Near-optimal-sample estimators for spherical Gaussian mixtures
This addresses a fundamental challenge in machine learning for high-dimensional data analysis where data is scarce, offering practical improvements for applications like clustering and density estimation.
The paper tackles the problem of estimating high-dimensional spherical Gaussian mixtures with limited data, providing the first sample-efficient polynomial-time estimator that uses O_k(d log^2 d / ε^4) samples and runs in O_{k,ε}(d^3 log^5 d) time, which is near-optimal in dimensions and significantly improves over prior methods.

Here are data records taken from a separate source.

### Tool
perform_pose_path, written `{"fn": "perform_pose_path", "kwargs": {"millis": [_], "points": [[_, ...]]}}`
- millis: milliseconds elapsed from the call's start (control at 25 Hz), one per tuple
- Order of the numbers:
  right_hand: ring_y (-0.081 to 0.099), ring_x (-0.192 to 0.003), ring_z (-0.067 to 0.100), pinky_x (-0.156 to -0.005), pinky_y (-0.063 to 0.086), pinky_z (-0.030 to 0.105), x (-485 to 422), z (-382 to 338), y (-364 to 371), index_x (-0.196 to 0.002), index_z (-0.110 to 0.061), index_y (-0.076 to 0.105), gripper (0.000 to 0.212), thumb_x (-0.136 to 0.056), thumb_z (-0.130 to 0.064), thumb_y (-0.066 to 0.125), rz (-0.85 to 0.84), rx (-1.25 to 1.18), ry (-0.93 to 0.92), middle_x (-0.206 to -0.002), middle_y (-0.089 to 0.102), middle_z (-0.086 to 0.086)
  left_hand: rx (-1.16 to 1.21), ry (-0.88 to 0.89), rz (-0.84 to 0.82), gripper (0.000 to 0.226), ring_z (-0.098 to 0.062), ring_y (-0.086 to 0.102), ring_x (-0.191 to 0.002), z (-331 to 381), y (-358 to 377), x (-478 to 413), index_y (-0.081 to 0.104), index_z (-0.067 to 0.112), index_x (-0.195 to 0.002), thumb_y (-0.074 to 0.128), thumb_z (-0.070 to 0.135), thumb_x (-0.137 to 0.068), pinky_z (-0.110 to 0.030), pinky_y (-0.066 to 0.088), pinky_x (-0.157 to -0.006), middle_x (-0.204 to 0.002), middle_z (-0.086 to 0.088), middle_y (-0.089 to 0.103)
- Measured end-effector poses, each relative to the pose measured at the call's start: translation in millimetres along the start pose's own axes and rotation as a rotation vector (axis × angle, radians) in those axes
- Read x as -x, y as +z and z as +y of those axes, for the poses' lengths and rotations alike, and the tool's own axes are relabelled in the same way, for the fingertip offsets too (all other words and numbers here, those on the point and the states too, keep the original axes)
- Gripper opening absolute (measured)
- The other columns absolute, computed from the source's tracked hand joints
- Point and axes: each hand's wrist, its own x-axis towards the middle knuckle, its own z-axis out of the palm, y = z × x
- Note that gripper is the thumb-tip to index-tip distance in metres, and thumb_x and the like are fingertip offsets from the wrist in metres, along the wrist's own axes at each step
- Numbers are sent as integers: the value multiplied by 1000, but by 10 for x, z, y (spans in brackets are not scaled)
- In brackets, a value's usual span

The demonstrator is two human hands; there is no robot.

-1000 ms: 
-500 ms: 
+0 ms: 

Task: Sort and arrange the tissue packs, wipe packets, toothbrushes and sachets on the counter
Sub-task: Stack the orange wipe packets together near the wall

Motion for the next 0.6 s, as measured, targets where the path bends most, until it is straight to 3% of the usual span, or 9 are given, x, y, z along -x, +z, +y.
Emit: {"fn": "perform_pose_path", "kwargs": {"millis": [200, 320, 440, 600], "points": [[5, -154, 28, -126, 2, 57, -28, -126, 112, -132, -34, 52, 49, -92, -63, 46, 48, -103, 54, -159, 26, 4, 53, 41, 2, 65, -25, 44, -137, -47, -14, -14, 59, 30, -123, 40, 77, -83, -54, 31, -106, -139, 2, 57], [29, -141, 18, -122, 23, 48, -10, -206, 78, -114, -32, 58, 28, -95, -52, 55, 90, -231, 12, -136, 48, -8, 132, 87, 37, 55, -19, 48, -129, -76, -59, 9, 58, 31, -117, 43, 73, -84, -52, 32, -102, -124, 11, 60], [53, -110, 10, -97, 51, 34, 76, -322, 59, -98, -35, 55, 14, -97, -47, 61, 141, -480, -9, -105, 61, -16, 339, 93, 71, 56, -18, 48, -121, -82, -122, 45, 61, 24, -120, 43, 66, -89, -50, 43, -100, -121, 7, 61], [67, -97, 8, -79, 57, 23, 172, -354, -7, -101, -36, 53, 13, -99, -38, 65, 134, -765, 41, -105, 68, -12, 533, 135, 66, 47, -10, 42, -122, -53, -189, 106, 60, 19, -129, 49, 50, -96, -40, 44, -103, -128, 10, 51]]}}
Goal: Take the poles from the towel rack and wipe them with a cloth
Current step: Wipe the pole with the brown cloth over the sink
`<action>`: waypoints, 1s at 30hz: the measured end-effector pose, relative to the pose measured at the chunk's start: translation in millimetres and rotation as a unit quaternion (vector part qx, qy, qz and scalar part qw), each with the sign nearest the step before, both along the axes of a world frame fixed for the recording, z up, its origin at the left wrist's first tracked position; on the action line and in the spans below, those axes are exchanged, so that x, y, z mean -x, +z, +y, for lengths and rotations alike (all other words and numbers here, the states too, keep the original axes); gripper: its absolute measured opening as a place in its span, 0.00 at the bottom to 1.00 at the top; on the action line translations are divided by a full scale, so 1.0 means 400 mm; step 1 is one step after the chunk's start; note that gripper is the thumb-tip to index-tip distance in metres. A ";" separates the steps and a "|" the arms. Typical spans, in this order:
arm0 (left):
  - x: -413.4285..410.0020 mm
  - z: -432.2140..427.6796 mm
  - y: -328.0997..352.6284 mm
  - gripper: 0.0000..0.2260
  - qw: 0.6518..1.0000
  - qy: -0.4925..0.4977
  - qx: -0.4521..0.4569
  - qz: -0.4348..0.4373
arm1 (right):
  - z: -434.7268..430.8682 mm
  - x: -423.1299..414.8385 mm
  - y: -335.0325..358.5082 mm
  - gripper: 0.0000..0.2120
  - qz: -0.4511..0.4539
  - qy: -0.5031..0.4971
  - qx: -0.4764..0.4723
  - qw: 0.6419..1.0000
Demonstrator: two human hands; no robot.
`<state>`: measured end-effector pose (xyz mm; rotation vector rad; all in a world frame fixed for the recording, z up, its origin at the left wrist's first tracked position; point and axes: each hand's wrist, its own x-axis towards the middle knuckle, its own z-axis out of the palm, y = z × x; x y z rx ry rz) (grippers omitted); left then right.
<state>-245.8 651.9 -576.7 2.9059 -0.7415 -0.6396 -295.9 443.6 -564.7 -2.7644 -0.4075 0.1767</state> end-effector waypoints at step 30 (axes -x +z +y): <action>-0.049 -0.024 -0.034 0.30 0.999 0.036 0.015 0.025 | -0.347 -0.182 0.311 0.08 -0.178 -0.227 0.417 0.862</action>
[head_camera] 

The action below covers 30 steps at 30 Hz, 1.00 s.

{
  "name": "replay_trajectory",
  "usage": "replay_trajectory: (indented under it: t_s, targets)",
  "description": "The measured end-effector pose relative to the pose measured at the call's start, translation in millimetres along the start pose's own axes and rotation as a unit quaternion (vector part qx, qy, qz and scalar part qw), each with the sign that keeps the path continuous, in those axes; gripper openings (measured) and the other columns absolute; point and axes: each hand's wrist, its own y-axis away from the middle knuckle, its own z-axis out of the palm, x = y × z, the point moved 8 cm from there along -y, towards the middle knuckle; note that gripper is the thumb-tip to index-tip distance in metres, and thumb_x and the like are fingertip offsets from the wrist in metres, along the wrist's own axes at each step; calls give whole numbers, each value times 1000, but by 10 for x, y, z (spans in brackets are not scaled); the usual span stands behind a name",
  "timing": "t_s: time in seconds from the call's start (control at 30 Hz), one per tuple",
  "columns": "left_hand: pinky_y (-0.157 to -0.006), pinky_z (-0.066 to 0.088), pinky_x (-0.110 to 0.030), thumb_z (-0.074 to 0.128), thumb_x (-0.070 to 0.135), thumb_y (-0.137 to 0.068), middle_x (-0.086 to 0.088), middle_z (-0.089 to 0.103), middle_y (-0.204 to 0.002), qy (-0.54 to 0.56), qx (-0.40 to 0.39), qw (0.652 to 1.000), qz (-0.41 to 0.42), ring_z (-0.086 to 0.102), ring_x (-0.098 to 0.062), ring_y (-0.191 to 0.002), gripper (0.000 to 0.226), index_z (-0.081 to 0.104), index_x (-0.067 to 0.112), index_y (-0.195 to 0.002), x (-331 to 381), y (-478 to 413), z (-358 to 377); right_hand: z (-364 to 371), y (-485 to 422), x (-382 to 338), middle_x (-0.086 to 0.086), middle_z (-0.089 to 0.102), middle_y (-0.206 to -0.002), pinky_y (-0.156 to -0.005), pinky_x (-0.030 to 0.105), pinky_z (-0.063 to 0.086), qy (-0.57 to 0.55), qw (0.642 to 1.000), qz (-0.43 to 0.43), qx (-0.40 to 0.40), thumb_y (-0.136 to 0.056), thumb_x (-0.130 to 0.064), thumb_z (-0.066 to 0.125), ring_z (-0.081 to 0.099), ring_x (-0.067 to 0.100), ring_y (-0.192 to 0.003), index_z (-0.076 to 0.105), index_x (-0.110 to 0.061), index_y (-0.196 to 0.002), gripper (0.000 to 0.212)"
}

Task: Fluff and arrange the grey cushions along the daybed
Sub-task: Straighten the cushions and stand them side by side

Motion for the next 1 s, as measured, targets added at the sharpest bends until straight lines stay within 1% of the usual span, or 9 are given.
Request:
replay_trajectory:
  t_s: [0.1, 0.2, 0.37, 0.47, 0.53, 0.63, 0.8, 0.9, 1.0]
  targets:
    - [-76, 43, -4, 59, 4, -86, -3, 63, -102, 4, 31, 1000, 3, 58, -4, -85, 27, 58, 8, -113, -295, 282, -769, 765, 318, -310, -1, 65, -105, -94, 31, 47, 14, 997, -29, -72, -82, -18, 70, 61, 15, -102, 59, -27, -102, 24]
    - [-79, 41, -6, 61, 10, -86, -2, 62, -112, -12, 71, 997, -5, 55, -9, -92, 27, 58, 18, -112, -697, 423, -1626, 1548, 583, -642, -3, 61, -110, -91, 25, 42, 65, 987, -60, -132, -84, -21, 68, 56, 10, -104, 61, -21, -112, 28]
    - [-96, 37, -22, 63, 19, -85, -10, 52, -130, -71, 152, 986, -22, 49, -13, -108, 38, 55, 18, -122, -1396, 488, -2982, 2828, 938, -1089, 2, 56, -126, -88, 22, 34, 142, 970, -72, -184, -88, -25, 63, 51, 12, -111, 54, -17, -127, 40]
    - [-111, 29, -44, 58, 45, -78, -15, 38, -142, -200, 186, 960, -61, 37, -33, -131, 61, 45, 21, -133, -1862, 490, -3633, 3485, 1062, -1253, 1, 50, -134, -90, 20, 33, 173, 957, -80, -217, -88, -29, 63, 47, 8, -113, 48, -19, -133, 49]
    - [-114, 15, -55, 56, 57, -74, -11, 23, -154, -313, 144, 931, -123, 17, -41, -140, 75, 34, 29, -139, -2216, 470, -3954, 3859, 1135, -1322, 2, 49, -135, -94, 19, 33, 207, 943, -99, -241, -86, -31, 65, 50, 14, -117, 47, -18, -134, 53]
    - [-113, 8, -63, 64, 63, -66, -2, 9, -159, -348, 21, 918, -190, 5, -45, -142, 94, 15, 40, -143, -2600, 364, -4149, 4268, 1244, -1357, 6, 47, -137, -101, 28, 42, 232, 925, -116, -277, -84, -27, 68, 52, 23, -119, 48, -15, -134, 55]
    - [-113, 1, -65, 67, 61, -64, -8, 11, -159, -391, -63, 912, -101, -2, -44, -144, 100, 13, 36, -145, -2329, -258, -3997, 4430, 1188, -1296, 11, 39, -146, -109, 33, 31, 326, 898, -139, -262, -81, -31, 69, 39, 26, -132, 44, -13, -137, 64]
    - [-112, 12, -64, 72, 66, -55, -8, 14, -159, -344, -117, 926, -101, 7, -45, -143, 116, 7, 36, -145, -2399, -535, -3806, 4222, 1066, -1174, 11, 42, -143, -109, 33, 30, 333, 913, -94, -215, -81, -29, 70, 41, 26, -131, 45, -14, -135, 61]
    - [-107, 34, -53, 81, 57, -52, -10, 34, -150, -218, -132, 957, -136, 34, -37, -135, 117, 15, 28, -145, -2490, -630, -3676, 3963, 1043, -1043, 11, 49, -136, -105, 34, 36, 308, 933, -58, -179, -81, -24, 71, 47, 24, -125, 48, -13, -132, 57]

Statistical and machine-learning algorithms are frequently applied to high-dimensional data. In many of these applications data is scarce, and often much more costly than computation time. We provide the first sample-efficient polynomial-time estimator for high-dimensional spherical Gaussian mixtures. For mixtures of any $k$ $d$-dimensional spherical Gaussians, we derive an intuitive spectral-estimator that uses $\mathcal{O}_k\bigl(\frac{d\log^2d}{ε^4}\bigr)$ samples and runs in time $\mathcal{O}_{k,ε}(d^3\log^5 d)$, both significantly lower than previously known. The constant factor $\mathcal{O}_k$ is polynomial for sample complexity and is exponential for the time complexity, again much smaller than what was previously known. We also show that $Ω_k\bigl(\frac{d}{ε^2}\bigr)$ samples are needed for any algorithm. Hence the sample complexity is near-optimal in the number of dimensions. We also derive a simple estimator for one-dimensional mixtures that uses $\mathcal{O}\bigl(\frac{k \log \frac{k}ε }{ε^2} \bigr)$ samples and runs in time $\widetilde{\mathcal{O}}\left(\bigl(\frac{k}ε\bigr)^{3k+1}\right)$. Our other technical contributions include a faster algorithm for choosing a density estimate from a set of distributions, that minimizes the $\ell_1$ distance to an unknown underlying distribution.